Katy then posted a third quotation, one from Fremder with a personal resonance, on the village notice-board. As we were walking away we noticed a man who had been working on the boat in the background of the photo above reading our quotes by the jetty; he walked away in our direction, smiling, but didn't say anything to us. We then descended on the local Co-op where, under cover of me buying a bag of sugar, Katy secreted strips of yellow paper with a quotation about the meaninglessness of reality amid a variety of groceries. All the while I was singing to myself an adaptation of The Smiths' classic, "Shop-situationists of the world unite..."

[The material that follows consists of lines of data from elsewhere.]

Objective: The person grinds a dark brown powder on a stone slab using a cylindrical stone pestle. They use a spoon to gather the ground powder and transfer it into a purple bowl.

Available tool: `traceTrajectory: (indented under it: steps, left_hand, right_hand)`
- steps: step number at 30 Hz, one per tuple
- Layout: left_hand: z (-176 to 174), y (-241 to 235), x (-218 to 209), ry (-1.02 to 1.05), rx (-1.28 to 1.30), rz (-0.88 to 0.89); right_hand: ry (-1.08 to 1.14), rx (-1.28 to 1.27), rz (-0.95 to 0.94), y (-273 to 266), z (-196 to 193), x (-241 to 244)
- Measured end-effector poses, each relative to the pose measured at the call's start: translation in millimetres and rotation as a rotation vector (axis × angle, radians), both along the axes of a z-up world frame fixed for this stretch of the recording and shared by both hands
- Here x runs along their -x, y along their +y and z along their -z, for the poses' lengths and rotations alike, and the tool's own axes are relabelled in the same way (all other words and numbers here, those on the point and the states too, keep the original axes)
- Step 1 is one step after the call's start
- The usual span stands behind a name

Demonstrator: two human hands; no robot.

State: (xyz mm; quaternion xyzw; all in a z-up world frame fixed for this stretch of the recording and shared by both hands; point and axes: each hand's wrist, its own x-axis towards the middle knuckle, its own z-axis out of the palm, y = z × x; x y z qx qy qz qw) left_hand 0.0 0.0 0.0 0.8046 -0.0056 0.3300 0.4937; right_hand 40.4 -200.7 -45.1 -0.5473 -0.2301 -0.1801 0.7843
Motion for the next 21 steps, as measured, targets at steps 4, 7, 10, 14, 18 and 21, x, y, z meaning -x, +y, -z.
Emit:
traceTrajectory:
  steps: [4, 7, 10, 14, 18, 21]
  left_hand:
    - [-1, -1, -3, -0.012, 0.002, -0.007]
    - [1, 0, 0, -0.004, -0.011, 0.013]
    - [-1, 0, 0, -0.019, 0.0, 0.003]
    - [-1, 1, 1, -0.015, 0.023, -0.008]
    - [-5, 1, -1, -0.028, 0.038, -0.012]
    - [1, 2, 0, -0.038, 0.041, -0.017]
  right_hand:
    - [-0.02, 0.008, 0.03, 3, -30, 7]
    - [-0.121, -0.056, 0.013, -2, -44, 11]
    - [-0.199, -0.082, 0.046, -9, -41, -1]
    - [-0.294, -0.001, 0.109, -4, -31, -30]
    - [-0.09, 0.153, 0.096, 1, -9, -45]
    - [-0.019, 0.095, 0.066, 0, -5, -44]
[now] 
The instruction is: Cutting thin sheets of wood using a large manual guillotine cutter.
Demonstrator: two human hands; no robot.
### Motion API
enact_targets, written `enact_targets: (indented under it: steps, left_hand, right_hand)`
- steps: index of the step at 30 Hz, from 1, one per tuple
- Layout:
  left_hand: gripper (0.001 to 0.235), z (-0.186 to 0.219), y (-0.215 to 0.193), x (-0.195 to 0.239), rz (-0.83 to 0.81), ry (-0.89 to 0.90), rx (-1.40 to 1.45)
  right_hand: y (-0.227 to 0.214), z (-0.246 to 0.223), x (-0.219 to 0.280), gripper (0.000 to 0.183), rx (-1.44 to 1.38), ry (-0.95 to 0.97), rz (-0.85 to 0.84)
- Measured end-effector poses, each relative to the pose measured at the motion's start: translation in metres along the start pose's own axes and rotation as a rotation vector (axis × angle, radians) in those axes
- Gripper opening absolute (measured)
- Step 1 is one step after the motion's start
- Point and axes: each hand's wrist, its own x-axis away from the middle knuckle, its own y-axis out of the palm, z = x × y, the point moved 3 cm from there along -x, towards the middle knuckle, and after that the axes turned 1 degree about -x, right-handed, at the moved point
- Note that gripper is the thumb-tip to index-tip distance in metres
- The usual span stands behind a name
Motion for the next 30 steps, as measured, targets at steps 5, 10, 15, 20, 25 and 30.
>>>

Then we went home and tweeted about our yellow-paper excursion.

Later we went back out briefly to see if the lifebuoy quote was still there. When we got there we were struck by the moon - a full moon, low in the sky, smeared with a yellow wash, reflecting over the low-tide mud. It was very cold but we warmed each other up with a hug. In the distance, on the other side of the river, the local commuter train slid home almost silently through the woods, seemingly endless, its yellow windows flickering through the bare trees. The lifebuoy quote was still in place; it was good to think that some great words might be thrown out to save someone having a bad day in the same way you'd throw the lifebuoy out to someone struggling in the river.

We didn't check the other quotes as it was so cold. When we came back we found a local Colchester Twitter account had replied to us about the quotes. This was the first time in my 13 years' experience of SA4QE of anybody finding and commenting on a quotation - the tweet helped, of course, but the tweeter did actually see it in situ, not just online.

Happy birthday, Russ, and thank you again for introducing me to Katy. I owe you one.